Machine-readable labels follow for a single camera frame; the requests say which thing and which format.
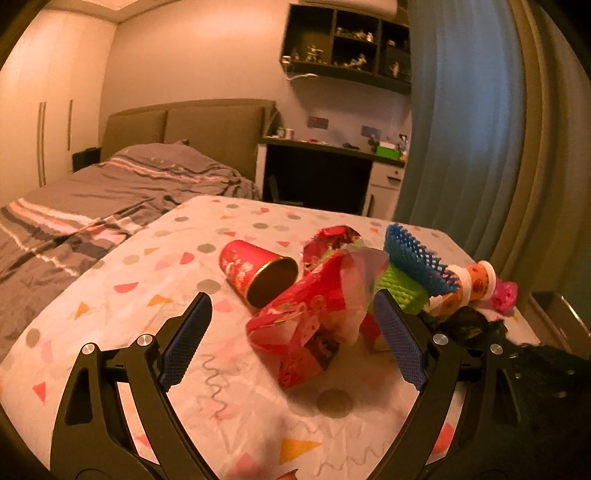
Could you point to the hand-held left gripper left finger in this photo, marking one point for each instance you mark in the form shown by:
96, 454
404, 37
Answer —
184, 344

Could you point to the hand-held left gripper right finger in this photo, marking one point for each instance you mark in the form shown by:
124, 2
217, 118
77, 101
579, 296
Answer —
400, 344

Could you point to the green box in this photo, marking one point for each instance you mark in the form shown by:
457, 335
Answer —
402, 288
387, 151

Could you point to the brown waste bin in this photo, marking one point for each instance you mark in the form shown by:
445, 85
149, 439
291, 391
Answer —
565, 321

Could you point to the translucent plastic bag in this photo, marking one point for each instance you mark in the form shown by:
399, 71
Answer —
364, 272

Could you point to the blue foam net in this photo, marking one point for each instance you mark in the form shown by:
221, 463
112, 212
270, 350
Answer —
408, 258

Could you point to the large red wrapper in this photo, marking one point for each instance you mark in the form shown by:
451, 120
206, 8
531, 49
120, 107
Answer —
314, 304

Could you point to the red paper cup gold inside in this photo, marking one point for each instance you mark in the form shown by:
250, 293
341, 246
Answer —
244, 267

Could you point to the small white orange bottle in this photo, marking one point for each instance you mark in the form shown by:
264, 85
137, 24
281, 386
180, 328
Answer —
478, 282

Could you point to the red foil wrapper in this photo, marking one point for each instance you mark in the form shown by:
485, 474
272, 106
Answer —
330, 242

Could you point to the patterned white tablecloth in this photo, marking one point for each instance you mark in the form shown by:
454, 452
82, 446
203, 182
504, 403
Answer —
277, 415

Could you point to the grey striped blanket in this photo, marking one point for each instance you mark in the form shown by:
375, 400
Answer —
92, 207

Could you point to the dark chair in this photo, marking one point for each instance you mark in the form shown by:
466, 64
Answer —
277, 191

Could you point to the dark nightstand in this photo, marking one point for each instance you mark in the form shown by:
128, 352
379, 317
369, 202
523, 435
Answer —
85, 160

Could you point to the blue curtain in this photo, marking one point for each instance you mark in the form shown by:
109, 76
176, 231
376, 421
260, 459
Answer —
452, 138

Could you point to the padded bed headboard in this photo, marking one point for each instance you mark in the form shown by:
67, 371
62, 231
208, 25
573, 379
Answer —
207, 129

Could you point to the beige curtain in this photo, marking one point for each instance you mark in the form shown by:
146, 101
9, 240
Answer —
554, 161

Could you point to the dark top desk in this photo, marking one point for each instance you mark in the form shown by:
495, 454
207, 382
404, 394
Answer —
314, 144

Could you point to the white wardrobe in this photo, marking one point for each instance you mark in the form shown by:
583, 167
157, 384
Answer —
23, 138

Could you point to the toy figurine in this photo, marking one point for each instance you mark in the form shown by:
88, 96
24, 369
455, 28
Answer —
314, 53
356, 61

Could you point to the white air conditioner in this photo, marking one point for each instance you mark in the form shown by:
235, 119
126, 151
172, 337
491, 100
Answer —
360, 7

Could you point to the wall picture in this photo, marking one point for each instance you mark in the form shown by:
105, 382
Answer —
318, 122
371, 131

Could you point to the dark wall shelf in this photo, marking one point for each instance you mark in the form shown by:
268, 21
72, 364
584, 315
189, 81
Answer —
323, 27

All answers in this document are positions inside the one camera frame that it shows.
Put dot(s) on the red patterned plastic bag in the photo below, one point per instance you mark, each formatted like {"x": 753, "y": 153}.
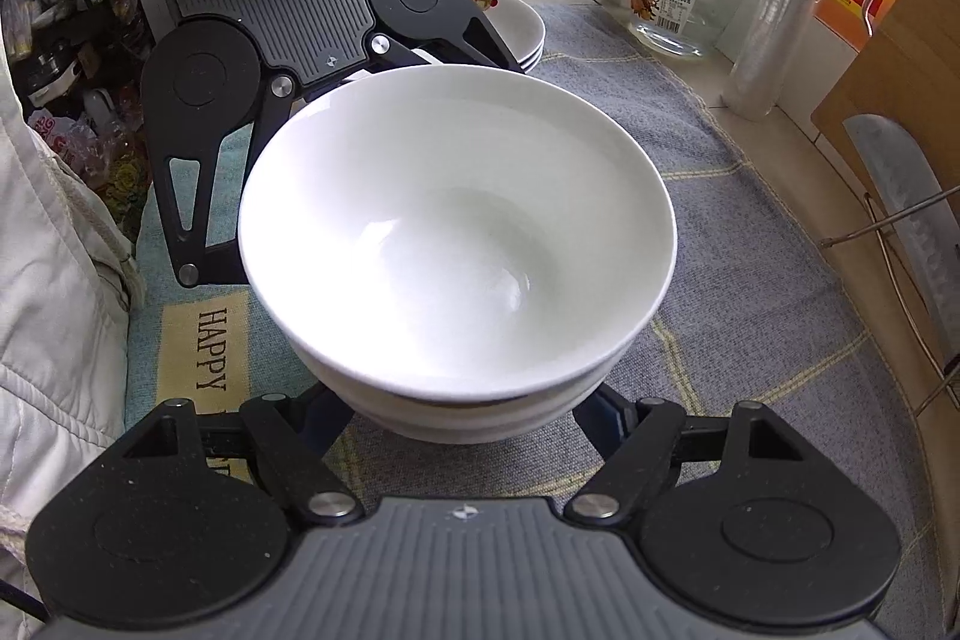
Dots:
{"x": 67, "y": 138}

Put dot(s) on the grey checked cloth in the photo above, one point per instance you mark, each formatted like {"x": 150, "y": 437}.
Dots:
{"x": 750, "y": 310}

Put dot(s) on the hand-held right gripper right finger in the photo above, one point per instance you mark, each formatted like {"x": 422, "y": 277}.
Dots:
{"x": 600, "y": 419}

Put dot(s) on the wooden cutting board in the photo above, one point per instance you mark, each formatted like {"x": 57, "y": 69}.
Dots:
{"x": 900, "y": 78}

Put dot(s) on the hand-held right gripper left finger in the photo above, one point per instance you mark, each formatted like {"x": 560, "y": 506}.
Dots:
{"x": 330, "y": 422}

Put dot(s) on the person's white jacket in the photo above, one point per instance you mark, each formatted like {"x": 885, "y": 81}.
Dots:
{"x": 60, "y": 310}

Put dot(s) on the white bowl with pink flowers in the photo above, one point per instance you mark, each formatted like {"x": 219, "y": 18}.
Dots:
{"x": 450, "y": 235}
{"x": 525, "y": 408}

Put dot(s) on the teal printed mat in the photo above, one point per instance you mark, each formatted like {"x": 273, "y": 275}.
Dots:
{"x": 210, "y": 347}

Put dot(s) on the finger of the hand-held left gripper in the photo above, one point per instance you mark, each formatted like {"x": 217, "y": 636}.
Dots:
{"x": 506, "y": 59}
{"x": 214, "y": 261}

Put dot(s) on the plain white bowl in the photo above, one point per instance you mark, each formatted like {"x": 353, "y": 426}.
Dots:
{"x": 465, "y": 431}

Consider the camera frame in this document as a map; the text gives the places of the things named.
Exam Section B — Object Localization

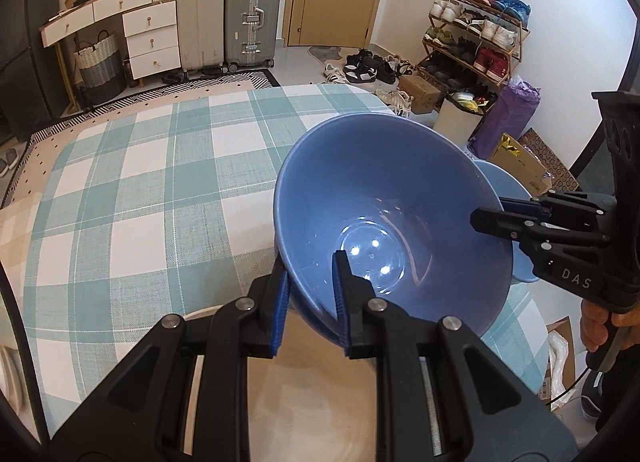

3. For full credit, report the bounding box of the patterned cardboard box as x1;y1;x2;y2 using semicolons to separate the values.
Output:
487;127;581;198

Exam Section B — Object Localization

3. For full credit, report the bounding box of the white dresser with drawers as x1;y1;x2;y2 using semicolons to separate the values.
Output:
40;0;182;80

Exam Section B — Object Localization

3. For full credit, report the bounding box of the black cable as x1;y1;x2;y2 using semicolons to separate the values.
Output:
550;364;593;410

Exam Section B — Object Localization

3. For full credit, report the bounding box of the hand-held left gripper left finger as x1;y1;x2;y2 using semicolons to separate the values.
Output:
50;259;291;462

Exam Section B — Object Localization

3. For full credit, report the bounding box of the pile of shoes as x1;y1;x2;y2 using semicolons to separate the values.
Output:
322;48;416;118

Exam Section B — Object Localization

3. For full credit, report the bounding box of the person's right hand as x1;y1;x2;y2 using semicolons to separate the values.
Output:
580;299;640;354

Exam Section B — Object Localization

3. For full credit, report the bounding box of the teal checked tablecloth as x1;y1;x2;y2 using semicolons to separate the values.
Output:
0;84;551;443

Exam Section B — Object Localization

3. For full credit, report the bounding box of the purple bag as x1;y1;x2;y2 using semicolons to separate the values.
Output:
467;75;542;160

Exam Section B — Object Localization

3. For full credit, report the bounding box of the plain brown cardboard box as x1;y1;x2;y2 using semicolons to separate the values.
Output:
397;73;443;114

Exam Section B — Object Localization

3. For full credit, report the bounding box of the flat cardboard box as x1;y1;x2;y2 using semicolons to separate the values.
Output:
542;316;586;408

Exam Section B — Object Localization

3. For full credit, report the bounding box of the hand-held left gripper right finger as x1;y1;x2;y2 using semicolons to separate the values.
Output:
331;252;576;462

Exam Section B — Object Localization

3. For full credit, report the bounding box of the white trash bin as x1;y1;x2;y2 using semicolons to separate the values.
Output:
434;91;493;148

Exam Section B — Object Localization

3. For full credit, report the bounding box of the beige suitcase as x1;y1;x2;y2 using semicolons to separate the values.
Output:
176;0;227;74

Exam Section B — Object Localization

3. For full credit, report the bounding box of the shoe rack with shoes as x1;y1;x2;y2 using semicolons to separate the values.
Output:
417;0;531;93

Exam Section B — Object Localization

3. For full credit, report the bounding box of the dark grey fridge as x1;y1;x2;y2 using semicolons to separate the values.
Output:
0;0;71;143

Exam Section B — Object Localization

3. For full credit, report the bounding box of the large ridged cream plate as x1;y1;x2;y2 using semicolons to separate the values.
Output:
182;305;383;462

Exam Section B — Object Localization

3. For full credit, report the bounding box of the woven grey white basket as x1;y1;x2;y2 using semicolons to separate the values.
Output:
74;30;126;103

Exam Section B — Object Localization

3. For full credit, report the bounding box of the silver suitcase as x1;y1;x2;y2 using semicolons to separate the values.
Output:
224;0;283;68

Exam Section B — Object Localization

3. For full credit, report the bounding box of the person's shoe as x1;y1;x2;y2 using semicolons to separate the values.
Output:
581;371;606;418

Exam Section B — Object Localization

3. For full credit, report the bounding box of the dark blue bowl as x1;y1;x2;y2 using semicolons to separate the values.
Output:
274;114;515;347

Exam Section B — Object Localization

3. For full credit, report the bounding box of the grey door mat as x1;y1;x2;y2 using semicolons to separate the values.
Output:
306;45;346;66

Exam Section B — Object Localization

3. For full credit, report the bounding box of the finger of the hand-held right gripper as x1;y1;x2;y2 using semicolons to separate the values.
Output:
500;191;616;220
471;207;612;248

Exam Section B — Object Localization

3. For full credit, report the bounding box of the light blue bowl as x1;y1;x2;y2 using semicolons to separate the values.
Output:
470;159;542;284

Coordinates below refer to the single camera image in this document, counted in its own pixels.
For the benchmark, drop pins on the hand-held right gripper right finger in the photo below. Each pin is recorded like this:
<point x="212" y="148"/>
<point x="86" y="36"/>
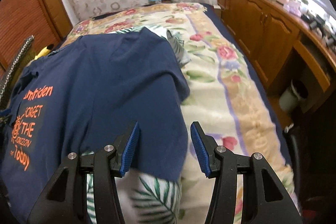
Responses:
<point x="200" y="153"/>

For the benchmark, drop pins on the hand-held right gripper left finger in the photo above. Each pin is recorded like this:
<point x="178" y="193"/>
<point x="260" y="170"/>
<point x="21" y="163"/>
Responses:
<point x="131" y="150"/>

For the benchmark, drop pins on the navy blue t-shirt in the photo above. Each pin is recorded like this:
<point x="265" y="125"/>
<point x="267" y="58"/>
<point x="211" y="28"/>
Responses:
<point x="105" y="77"/>

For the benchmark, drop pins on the palm leaf bedsheet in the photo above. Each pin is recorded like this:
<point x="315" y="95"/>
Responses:
<point x="155" y="195"/>

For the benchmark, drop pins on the floral blanket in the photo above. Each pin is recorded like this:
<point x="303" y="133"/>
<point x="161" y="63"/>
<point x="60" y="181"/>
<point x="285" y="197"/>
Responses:
<point x="210" y="82"/>

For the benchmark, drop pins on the black chair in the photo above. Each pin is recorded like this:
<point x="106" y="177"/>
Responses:
<point x="302" y="155"/>

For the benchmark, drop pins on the white waste bin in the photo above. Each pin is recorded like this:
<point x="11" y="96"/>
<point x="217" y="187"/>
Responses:
<point x="288" y="99"/>

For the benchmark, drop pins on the wooden sideboard cabinet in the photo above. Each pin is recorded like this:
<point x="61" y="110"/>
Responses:
<point x="252" y="19"/>

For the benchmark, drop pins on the lilac packet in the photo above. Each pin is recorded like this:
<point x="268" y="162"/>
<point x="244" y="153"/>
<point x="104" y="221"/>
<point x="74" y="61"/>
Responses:
<point x="293" y="8"/>

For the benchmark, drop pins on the wooden louvered door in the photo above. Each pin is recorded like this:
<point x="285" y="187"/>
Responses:
<point x="23" y="16"/>

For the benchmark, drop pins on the pile of black gadgets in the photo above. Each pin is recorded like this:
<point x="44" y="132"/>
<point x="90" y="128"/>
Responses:
<point x="320" y="27"/>

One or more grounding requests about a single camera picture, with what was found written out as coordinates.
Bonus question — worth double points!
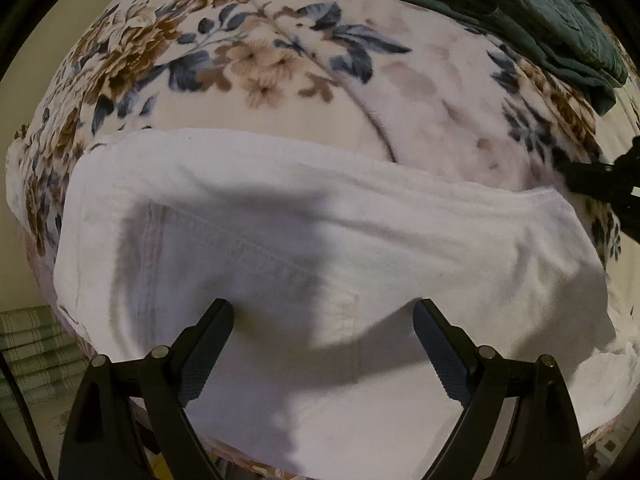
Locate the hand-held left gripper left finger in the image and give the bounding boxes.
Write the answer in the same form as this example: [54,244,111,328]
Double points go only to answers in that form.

= = = = =

From the records above, copy each line where the word "points" can be found.

→ **Solution to the exercise**:
Bonus question — worth double points!
Double points go only to answers in that form.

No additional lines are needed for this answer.